Book Review: SABBATH AS RESISTANCE by Walter Brueggemann

This week we bring you a short review of Walter Brueggemann’s Sabbath as Resistance. Our reviewer is Richard Gahl, who last reviewed a book for us in Thursday Theology #676. Dick uses this review as an occasion to reflect briefly on the role of a God who promises rest in a world that’s restless with getting and spending.

Peace and joy,
Carol Braun, for the editorial team


SABBATH AS RESISTANCE: Saying No to the Culture of Now.
By Walter Brueggemann.
Louisville, KY: Westminster John Knox Press, 2014.
124 pages. Paper. $14.00
Reviewed by Richard Gahl.

The word ‘resistance’ in connection with ‘Sabbath’ is an attention grabber. But Brueggemann does more than grab our attention. He helps the reader to see a God of promise who gives rest to His people. Sabbath as Resistanceprovides well-documented diagnosis and prognosis regarding the commandment that serves as the bridge between the two tables of the law—especially the First and the Tenth Commandments. A vivid contrast of restless consumerism and restful neighborliness sets the stage for a new way of living that resists the way of the world.

Pharaoh’s relentless production schedule for brickmaking as described in Exodus 5 is the context where “all levels of social power—gods, Pharaoh, supervisors, taskmasters, slaves—are uniformly caught up in and committed to the grind of endless production (p. 5).” Sitting at the top of the social pyramid, Pharaoh demanded everything should flow upward for his benefit. He was the only one who should benefit from the social system. Everyone else existed for him.

Matthew 6 gives evidence of a similar phenomenon with mammon (capital or wealth). It is a master of endless desire, endless productivity, and endless restlessness (p. 11). Commodity drives the system for the benefit of those with means. Brueggemann notes that we see this today in the political efforts “to own and control congress and court appointments in order that laws may be enacted concerning credits and tax arrangements and regulatory agencies to make way for production by the strong and well-connected in their desire for more (p. 15).” Maintaining one’s place at the top of the heap in the money game is paramount.

Brueggemann contends that in the Ten Commandments the world meets a different kind of God—a god unlike all of the gods the slaves from Egypt had known before. This One is a “God of mercy, steadfast love, and faithfulness who is committed to covenantal relationships of fidelity. At the taproot of this divine commitment to relationship (covenant) rather than commodity is the capacity and willingness of this God to rest (p. 6).” So the Sabbath command becomes God’s gift of rest for those who have been caught up in the restlessness of relentless production. It establishes a new way to live.

In the face of mammon, Jesus invites all who are weary and carrying heavy burdens to come to him for rest.
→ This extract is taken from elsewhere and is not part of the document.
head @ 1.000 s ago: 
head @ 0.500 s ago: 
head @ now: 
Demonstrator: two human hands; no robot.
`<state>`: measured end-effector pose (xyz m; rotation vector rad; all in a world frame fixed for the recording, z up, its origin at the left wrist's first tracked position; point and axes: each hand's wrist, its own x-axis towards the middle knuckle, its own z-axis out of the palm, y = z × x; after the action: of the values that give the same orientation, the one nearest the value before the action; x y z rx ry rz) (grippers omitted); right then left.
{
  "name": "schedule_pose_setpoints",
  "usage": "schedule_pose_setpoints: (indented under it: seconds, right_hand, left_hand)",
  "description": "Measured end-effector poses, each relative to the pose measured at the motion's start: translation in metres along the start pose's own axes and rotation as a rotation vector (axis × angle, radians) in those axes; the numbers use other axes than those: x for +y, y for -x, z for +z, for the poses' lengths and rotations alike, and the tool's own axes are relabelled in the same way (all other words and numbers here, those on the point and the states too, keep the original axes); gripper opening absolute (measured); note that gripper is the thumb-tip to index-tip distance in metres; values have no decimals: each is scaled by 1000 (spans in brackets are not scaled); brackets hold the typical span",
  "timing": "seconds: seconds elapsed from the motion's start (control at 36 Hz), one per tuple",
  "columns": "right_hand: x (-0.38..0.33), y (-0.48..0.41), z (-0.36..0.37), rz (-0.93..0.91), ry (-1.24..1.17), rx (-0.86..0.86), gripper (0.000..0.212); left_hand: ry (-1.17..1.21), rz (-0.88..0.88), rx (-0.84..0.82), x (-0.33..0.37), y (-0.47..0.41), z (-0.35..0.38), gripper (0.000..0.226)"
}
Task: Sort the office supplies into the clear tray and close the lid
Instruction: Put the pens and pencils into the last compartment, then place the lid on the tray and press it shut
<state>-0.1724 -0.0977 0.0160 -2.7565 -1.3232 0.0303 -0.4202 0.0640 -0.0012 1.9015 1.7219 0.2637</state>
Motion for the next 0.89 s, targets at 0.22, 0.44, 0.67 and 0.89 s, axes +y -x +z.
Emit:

This is a new Sabbath for the commodity society imposed on the many for the benefit of the few.

The neighbor is now seen in a new light. Brueggemann points out how both Exodus and Deuteronomy hold up neighbor in a new way in the bridge commandment. There were no neighbors in Egypt’s system, only threats and competitors. Now God brings about a neighborly community (p. 26). As Brueggemann explains, “the odd insistence of the God of Sinai is to counter anxious productivity with committed neighborliness. The latter practice does not produce so much; but it creates an environment of security and respect and dignity that redefines the human project (p. 28).” Deuteronomy groups family, slaves, livestock and resident aliens in the Sabbath observance. Brueggemann contends, “this one day breaks the pattern of coercion; all are like you—equal worth, equal value, equal access, equal rest (p. 41).” All neighbors are included in these commands: “Coveting is the ultimate destruction of the neighborhood, for coveting generates mistrust and sets neighbor against neighbor (p. 69).”

This brief book concludes by connecting a stirring anecdote (which you will have to read for yourself) with a wonderful word of promise from Psalm 73:

Nevertheless, I am continually with you
You hold my right hand.

Brueggemann finds here no casual hand-holding but a life-or-death grip where God will not let go (p. 89). What a glorious promise in the midst of a world of anxiety-prone restlessness growing out of the relentless productivity that estranges humankind from one another. But, resting in the arms of God’s faithfulness, the faithful move into the world to benefit the neighbor in need.

An ongoing task for a Christian leader is to lead in the formation of a culture of generosity. Any stewardship emphasis will be enriched by Sabbath as Resistance, where the 24/7 treadmill of relentless production, continuous acquisition of things, and the ever widening gap of income inequality is brought into the healing light of Sabbath rest. We pray for the gift of loving the Lord with heart, soul, strength, and mind, and the neighbor as ourselves.